- _WORK INSTRUCTIONS_:
If a line appears in the data below, it must appear in your answer exactly as given.

(Records from a data source)
__________________________________________________

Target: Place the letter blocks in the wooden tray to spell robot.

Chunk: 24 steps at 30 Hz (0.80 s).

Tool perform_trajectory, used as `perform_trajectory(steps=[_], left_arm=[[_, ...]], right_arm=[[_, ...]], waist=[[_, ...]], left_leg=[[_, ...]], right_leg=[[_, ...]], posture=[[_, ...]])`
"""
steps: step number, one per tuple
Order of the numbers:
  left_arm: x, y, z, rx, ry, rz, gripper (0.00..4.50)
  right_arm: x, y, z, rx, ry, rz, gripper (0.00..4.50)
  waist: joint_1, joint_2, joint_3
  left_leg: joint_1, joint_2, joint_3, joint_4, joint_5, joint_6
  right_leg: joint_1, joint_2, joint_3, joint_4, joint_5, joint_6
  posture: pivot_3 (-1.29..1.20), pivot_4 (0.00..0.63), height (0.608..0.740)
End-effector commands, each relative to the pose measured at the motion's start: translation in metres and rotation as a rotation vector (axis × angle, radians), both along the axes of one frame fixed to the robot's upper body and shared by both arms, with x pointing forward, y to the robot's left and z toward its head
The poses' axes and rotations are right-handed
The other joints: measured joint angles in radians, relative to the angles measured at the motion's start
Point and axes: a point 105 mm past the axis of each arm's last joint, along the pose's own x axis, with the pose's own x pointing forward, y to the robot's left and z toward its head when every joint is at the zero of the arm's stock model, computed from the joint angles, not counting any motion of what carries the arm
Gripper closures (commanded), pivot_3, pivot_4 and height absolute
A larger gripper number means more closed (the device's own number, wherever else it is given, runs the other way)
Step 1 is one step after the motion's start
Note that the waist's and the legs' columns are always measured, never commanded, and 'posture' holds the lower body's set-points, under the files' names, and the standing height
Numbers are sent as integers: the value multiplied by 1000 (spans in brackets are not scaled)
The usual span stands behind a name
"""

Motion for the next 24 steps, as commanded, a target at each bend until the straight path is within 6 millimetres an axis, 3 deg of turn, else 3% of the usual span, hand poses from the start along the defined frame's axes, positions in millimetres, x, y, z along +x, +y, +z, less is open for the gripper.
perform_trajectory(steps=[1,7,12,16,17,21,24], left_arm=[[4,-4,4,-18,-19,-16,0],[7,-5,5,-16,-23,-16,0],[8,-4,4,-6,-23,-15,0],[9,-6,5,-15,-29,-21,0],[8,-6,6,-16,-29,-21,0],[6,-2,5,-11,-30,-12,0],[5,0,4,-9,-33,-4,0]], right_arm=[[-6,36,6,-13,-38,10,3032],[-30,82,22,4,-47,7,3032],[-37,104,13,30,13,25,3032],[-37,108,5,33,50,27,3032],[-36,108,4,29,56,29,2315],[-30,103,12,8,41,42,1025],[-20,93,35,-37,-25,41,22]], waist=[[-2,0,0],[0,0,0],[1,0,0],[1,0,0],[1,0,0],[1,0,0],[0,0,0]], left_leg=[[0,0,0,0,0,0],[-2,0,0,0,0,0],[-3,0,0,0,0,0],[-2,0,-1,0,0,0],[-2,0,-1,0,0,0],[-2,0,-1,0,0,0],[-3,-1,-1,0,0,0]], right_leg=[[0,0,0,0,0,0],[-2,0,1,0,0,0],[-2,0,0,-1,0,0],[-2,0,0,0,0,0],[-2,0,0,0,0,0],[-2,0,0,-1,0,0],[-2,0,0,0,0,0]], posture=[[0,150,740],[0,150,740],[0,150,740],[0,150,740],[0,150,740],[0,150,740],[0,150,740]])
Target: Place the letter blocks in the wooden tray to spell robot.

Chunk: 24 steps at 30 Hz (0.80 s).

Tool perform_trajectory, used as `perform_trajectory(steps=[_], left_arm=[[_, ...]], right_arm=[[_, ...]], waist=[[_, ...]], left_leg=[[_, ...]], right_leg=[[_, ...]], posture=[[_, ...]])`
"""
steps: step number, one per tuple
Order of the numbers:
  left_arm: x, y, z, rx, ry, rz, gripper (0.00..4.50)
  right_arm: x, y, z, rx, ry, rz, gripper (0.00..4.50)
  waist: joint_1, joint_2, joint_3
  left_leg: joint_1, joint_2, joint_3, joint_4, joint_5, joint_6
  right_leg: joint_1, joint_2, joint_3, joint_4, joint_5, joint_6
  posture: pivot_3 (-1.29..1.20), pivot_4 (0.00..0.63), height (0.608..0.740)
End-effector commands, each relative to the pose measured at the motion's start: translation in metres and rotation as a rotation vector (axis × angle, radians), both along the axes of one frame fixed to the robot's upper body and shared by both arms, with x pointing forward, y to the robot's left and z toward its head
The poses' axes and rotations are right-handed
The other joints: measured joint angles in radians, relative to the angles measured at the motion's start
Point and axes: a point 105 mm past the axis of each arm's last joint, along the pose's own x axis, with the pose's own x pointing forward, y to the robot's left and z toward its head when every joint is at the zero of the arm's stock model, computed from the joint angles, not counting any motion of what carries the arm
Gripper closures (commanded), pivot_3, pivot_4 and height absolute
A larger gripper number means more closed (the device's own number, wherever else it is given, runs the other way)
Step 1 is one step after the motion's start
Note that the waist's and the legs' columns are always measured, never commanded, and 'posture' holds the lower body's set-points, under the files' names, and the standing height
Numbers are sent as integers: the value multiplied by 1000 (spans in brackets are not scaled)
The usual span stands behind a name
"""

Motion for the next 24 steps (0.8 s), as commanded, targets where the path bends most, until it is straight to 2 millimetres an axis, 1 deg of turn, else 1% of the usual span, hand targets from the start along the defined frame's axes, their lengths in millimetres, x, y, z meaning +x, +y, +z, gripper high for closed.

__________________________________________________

- _RESPONSE_:
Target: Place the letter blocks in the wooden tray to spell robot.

Chunk: 24 steps at 30 Hz (0.80 s).

Tool perform_trajectory, used as `perform_trajectory(steps=[_], left_arm=[[_, ...]], right_arm=[[_, ...]], waist=[[_, ...]], left_leg=[[_, ...]], right_leg=[[_, ...]], posture=[[_, ...]])`
"""
steps: step number, one per tuple
Order of the numbers:
  left_arm: x, y, z, rx, ry, rz, gripper (0.00..4.50)
  right_arm: x, y, z, rx, ry, rz, gripper (0.00..4.50)
  waist: joint_1, joint_2, joint_3
  left_leg: joint_1, joint_2, joint_3, joint_4, joint_5, joint_6
  right_leg: joint_1, joint_2, joint_3, joint_4, joint_5, joint_6
  posture: pivot_3 (-1.29..1.20), pivot_4 (0.00..0.63), height (0.608..0.740)
End-effector commands, each relative to the pose measured at the motion's start: translation in metres and rotation as a rotation vector (axis × angle, radians), both along the axes of one frame fixed to the robot's upper body and shared by both arms, with x pointing forward, y to the robot's left and z toward its head
The poses' axes and rotations are right-handed
The other joints: measured joint angles in radians, relative to the angles measured at the motion's start
Point and axes: a point 105 mm past the axis of each arm's last joint, along the pose's own x axis, with the pose's own x pointing forward, y to the robot's left and z toward its head when every joint is at the zero of the arm's stock model, computed from the joint angles, not counting any motion of what carries the arm
Gripper closures (commanded), pivot_3, pivot_4 and height absolute
A larger gripper number means more closed (the device's own number, wherever else it is given, runs the other way)
Step 1 is one step after the motion's start
Note that the waist's and the legs' columns are always measured, never commanded, and 'posture' holds the lower body's set-points, under the files' names, and the standing height
Numbers are sent as integers: the value multiplied by 1000 (spans in brackets are not scaled)
The usual span stands behind a name
"""

Motion for the next 24 steps, as commanded, a target at each bend until the straight path is within 6 millimetres an axis, 3 deg of turn, else 3% of the usual span, hand poses from the start along the defined frame's axes, positions in millimetres, x, y, z along +x, +y, +z, less is open for the gripper.
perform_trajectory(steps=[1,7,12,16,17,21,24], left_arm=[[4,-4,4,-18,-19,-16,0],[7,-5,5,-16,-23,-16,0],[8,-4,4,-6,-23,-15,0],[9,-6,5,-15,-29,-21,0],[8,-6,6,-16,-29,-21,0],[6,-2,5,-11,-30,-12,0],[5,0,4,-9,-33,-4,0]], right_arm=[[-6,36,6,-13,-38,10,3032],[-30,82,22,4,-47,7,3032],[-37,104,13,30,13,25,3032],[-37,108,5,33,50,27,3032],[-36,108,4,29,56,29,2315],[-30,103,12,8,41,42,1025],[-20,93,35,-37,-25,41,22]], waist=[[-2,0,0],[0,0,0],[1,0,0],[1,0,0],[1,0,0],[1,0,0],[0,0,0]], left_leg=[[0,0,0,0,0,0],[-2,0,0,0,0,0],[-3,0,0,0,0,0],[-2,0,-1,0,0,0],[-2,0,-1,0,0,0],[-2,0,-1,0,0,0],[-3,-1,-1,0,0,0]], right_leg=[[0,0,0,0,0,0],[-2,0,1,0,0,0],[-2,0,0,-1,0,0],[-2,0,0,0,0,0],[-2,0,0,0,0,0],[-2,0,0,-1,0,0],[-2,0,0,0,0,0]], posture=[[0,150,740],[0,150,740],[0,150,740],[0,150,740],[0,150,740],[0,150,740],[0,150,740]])
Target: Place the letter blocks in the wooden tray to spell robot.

Chunk: 24 steps at 30 Hz (0.80 s).

Tool perform_trajectory, used as `perform_trajectory(steps=[_], left_arm=[[_, ...]], right_arm=[[_, ...]], waist=[[_, ...]], left_leg=[[_, ...]], right_leg=[[_, ...]], posture=[[_, ...]])`
"""
steps: step number, one per tuple
Order of the numbers:
  left_arm: x, y, z, rx, ry, rz, gripper (0.00..4.50)
  right_arm: x, y, z, rx, ry, rz, gripper (0.00..4.50)
  waist: joint_1, joint_2, joint_3
  left_leg: joint_1, joint_2, joint_3, joint_4, joint_5, joint_6
  right_leg: joint_1, joint_2, joint_3, joint_4, joint_5, joint_6
  posture: pivot_3 (-1.29..1.20), pivot_4 (0.00..0.63), height (0.608..0.740)
End-effector commands, each relative to the pose measured at the motion's start: translation in metres and rotation as a rotation vector (axis × angle, radians), both along the axes of one frame fixed to the robot's upper body and shared by both arms, with x pointing forward, y to the robot's left and z toward its head
The poses' axes and rotations are right-handed
The other joints: measured joint angles in radians, relative to the angles measured at the motion's start
Point and axes: a point 105 mm past the axis of each arm's last joint, along the pose's own x axis, with the pose's own x pointing forward, y to the robot's left and z toward its head when every joint is at the zero of the arm's stock model, computed from the joint angles, not counting any motion of what carries the arm
Gripper closures (commanded), pivot_3, pivot_4 and height absolute
A larger gripper number means more closed (the device's own number, wherever else it is given, runs the other way)
Step 1 is one step after the motion's start
Note that the waist's and the legs' columns are always measured, never commanded, and 'posture' holds the lower body's set-points, under the files' names, and the standing height
Numbers are sent as integers: the value multiplied by 1000 (spans in brackets are not scaled)
The usual span stands behind a name
"""

Motion for the next 24 steps (0.8 s), as commanded, targets where the path bends most, until it is straight to 2 millimetres an axis, 1 deg of turn, else 1% of the usual span, hand targets from the start along the defined frame's axes, their lengths in millimetres, x, y, z meaning +x, +y, +z, gripper high for closed.

No further output is needed for the exercise.